Please restate word for word only the lines that start at the one containing "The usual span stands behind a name" and continue to the final line of the material.

## Dataset section:
-----

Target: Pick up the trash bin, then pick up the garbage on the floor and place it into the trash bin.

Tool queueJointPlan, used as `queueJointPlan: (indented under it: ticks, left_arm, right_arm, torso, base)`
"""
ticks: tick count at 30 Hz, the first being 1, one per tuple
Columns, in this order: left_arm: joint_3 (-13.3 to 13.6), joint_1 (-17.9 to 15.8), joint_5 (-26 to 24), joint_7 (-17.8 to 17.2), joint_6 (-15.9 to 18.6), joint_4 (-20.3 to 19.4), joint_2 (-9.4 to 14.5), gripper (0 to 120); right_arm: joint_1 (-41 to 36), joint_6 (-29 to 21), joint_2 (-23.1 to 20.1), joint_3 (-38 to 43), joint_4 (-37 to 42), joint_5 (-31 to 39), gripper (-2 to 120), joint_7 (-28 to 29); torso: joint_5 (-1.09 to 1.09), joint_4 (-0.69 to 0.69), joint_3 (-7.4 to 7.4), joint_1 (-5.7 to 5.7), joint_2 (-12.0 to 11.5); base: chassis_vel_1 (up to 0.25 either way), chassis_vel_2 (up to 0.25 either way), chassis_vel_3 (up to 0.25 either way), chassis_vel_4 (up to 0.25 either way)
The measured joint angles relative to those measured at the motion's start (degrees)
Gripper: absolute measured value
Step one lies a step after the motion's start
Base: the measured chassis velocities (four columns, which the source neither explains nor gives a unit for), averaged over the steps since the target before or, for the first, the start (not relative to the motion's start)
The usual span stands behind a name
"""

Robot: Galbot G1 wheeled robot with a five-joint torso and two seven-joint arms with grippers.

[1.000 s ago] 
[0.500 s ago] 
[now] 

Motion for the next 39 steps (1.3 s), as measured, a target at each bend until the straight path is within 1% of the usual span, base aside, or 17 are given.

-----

## Exercise result:
The usual span stands behind a name
"""

Robot: Galbot G1 wheeled robot with a five-joint torso and two seven-joint arms with grippers.

[1.000 s ago] 
[0.500 s ago] 
[now] 

Motion for the next 39 steps (1.3 s), as measured, a target at each bend until the straight path is within 1% of the usual span, base aside, or 17 are given.

The exercise has been fully answered.